» **WORK INSTRUCTIONS**
In the listing beneath this line, copy exactly the lines starting with the one containing "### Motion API" and going on through the one containing "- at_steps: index".

++++ INPUT DATA

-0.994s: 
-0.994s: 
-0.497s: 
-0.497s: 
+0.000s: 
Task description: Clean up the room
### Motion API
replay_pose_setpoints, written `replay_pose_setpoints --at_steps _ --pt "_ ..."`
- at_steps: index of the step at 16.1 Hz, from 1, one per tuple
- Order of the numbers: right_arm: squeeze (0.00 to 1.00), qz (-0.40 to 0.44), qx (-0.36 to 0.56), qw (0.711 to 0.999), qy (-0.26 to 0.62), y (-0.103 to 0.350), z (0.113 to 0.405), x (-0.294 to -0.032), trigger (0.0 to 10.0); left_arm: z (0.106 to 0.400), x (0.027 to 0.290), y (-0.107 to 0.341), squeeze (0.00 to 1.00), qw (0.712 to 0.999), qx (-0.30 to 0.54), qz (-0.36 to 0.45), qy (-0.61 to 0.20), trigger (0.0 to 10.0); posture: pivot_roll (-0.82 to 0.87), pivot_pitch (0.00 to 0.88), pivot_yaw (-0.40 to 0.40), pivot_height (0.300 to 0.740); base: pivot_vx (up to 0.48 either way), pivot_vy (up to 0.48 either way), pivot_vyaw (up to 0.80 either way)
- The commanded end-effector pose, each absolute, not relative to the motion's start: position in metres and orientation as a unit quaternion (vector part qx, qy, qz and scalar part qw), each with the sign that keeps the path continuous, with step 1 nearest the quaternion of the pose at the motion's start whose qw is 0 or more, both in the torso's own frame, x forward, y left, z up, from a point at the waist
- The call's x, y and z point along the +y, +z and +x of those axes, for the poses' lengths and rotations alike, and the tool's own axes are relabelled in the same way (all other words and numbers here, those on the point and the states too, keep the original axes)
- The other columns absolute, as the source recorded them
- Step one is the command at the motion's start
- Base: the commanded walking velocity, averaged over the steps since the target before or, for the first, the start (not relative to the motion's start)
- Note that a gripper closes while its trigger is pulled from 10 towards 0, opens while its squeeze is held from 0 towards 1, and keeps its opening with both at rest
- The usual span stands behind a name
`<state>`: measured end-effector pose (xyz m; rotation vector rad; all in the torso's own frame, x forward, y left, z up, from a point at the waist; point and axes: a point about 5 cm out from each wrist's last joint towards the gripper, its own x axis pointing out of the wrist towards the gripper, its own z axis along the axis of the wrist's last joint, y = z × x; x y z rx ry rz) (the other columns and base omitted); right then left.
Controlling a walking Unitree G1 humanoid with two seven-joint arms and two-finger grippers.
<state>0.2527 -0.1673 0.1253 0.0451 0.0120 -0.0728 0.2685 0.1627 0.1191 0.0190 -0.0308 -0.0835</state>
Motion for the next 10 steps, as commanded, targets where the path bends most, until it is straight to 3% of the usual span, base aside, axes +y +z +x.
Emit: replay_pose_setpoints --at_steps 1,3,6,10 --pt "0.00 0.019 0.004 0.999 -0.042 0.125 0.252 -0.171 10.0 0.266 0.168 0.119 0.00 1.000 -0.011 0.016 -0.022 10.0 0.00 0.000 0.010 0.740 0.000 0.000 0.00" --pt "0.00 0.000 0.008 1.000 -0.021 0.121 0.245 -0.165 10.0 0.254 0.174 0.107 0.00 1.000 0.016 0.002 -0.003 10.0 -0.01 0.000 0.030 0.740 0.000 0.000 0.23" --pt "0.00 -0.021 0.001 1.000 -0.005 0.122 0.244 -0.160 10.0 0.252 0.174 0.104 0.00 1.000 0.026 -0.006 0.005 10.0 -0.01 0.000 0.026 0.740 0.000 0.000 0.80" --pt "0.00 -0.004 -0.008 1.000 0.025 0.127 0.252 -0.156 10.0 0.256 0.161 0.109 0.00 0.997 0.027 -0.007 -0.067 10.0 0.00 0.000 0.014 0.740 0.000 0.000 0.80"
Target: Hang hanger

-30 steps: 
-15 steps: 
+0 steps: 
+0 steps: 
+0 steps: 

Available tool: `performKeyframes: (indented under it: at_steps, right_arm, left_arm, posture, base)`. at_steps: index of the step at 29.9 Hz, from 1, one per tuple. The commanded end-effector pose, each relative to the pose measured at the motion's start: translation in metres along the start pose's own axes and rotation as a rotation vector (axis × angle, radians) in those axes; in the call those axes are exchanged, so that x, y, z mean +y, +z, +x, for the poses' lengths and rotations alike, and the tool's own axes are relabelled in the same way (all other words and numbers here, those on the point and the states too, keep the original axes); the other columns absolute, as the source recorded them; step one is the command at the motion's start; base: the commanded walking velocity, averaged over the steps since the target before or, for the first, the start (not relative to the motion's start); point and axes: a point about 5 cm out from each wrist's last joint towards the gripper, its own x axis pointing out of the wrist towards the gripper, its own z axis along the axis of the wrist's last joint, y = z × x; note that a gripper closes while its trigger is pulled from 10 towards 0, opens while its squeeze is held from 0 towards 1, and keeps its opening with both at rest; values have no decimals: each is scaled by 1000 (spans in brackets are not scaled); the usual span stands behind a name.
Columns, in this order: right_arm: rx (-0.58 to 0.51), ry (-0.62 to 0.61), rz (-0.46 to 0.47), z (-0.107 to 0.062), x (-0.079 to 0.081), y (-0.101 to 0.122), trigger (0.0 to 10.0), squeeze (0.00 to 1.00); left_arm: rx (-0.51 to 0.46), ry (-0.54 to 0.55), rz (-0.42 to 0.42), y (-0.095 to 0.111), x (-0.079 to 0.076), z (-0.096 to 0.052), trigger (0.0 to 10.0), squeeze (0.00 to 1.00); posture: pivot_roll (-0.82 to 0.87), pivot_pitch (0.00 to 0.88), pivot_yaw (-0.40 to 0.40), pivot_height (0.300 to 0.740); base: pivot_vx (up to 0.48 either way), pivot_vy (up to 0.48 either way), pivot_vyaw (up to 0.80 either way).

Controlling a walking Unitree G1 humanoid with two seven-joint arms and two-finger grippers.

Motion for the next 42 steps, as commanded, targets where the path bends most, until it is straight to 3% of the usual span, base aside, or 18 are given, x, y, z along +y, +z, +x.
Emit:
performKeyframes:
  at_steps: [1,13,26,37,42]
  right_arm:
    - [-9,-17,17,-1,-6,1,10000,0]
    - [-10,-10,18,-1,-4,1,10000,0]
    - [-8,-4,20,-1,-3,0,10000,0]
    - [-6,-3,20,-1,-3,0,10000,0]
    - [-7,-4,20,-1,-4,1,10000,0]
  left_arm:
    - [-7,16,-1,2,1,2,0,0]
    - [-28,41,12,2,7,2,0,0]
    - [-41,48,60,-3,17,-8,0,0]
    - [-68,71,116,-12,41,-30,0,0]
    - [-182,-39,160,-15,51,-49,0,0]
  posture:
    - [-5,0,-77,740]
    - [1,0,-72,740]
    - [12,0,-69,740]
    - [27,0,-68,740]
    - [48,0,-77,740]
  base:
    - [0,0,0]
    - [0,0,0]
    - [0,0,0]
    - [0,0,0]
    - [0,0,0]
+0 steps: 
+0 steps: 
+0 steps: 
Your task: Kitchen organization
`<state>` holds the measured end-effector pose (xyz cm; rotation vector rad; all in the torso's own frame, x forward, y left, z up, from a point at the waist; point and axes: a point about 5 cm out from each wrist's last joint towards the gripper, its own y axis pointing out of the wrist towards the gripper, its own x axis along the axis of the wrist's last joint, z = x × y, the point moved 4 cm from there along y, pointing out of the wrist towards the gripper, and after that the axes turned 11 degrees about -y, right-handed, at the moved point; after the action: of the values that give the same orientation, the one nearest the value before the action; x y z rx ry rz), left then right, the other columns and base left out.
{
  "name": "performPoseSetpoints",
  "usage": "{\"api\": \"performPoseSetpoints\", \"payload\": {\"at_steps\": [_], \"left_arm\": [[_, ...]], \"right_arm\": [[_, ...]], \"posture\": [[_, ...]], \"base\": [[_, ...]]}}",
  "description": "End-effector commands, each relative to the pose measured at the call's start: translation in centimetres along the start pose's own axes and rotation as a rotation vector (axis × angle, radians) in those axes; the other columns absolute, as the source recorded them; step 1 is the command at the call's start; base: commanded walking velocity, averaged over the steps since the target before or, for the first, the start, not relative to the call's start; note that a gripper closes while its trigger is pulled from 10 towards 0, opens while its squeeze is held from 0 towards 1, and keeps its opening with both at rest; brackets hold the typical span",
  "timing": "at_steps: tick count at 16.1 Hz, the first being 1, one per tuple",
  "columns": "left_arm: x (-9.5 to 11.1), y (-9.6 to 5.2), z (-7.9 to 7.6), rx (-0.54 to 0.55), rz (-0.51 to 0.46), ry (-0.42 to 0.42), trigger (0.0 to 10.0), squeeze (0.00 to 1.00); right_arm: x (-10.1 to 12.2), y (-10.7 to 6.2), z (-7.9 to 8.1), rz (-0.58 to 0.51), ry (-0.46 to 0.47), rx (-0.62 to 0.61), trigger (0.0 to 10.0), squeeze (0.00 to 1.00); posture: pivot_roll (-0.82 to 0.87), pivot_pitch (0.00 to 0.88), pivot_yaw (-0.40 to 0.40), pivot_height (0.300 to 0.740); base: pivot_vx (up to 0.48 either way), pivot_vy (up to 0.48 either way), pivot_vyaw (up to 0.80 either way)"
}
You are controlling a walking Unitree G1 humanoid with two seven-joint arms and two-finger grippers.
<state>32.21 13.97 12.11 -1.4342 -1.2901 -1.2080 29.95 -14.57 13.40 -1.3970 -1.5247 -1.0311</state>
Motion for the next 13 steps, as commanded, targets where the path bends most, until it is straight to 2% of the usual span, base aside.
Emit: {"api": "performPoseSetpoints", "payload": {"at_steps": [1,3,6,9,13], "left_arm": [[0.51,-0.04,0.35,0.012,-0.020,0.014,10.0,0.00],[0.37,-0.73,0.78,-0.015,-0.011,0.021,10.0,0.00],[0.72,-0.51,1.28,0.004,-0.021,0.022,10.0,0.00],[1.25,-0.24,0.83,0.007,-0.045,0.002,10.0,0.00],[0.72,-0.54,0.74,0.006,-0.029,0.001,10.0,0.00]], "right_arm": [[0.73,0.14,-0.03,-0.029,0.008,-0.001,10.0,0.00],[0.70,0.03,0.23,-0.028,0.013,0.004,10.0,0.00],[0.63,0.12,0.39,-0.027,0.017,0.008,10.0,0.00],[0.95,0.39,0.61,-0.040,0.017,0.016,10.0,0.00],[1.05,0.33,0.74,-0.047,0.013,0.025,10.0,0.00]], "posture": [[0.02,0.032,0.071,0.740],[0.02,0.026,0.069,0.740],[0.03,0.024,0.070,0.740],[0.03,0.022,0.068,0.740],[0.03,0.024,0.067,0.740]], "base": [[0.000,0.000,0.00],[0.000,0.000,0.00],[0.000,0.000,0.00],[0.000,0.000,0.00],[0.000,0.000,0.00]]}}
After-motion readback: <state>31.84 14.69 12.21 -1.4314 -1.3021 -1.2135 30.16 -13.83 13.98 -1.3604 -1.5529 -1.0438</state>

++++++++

» **WRITTEN SOLUTION**
### Motion API
replay_pose_setpoints, written `replay_pose_setpoints --at_steps _ --pt "_ ..."`
- at_steps: index of the step at 16.1 Hz, from 1, one per tuple

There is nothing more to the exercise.